A couple of English blokes noted, ‘There seem less stalls this year – better get in there,’ as they carried pints of lager into the fray. An older British couple who frankly didn’t look adventurous types sat eating bulgogi and fried dumplings, so the festival was obviously doing something right. The beef didn’t look very traditionally Korean, mind you, with potatoes and broccoli. A couple of Korean friends pointed at the mounds of sweet fried chicken and noodles and said, ‘This is not real traditional Korean food.’ I know, I said. I imagined Brits saying later, ‘It was just like Chinese!’
‘Karaoke, innit?’ said a British voice. Yes indeed, the crooning had started – Koreans and Brits love a good sing, and they were off, queueing up to be rock stars for the afternoon. The most amusing was a young boy with a high-pitched voice and no musical ability whatsoever but bags of enthusiasm. Meanwhile, Soo Kim, formerly journalist for the Korea Post and now a freelance videojournalist with a new book deal, introduced me to some friends, and thus I met Dominique, who is French/Swiss but has lived in the UK for twelve years.

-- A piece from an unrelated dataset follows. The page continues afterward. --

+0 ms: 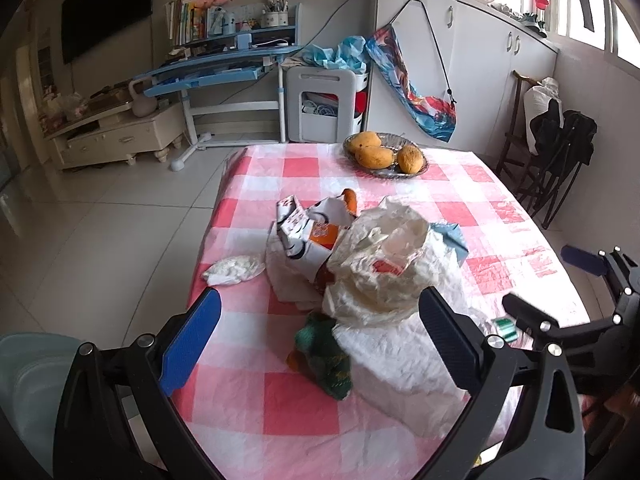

She’s got lots of Korean friends and feels a little out of touch with French culture, so I thought she might be able to assess dispassionately the bold statement a certain Mr Kim offered me at the last year’s festival – that Korean food is more highly developed than French.
‘I could believe it!’ she answered, with a slight French accent. ‘In Paris now, French-Korean food is very posh. I think that cultural mix could really work.’ Apparently there are even two Korean-French restaurants in London. Dominique explained that her father was a French cheesemaker and winemaker, so she has very strong links to French gastronomy, but she learns a lot from the cooking of her Korean friend Sunny and they exchange culinary tips. I mentioned to Sunny that I’d heard wine bars were now everywhere in Seoul. Yes, she said, ‘Korea is very quick to change!’
Dominique added, ‘Korean food is a food I’m not tired of. I don’t start missing my own food.’ Partly because it’s so diverse, and partly because Koreans cook from fresh, which they have in common with the French. I learned from Sunny’s Australian husband that she loves their flat in Elephant and Castle for its view that looks out over a greengrocer’s – that’s how passionate she is about fresh food.
Dominique did have food that was a little too fresh once during her three-week tour of South Korea. It was in a small restaurant on the east coast where nobody spoke a word of English, and the ajumma seemed rather embarrassed when Dominique pointed to an octopus in one of the tanks outside, went back to her seat and waited.
‘She came back with a shallow dish with a live octopus, trying to crawl out. I quickly looked in my Lonely Planet to find the word for ‘cook it’. [The Koreans just swallow it quickly.] I could only find the word for ‘boil it’, so she brought it back in a minute, dead. It tasted OK – with lots of side dishes.’
She came home with wonderful travel stories – of her hosts taking their pet dog to the hairdresser, of her friend inadvertently booking her and her boyfriend into a brothel where the owners switched on a porn video for them, of having a wonderful drunken conversation with a deaf couple in Taegu where they discussed everything by drawing pictures all over the paper tablecloth. And six years later she’s still keen on things Korean.
Once again, we were some of the last people in the garden of the Fountain pub at six o’clock as everyone cleared up. Prices of food were reduced slightly, but they still wanted two pounds for a little tub of kimchi, so I bought some for half that price at the supermarket on the way back to the train station. The New Malden community is coming of age these days, with the You-Me restaurant celebrating its 20th anniversary this year. That’s a long time for any restaurant to keep going. I must go back there and try something new – and will try to avoid fried chicken.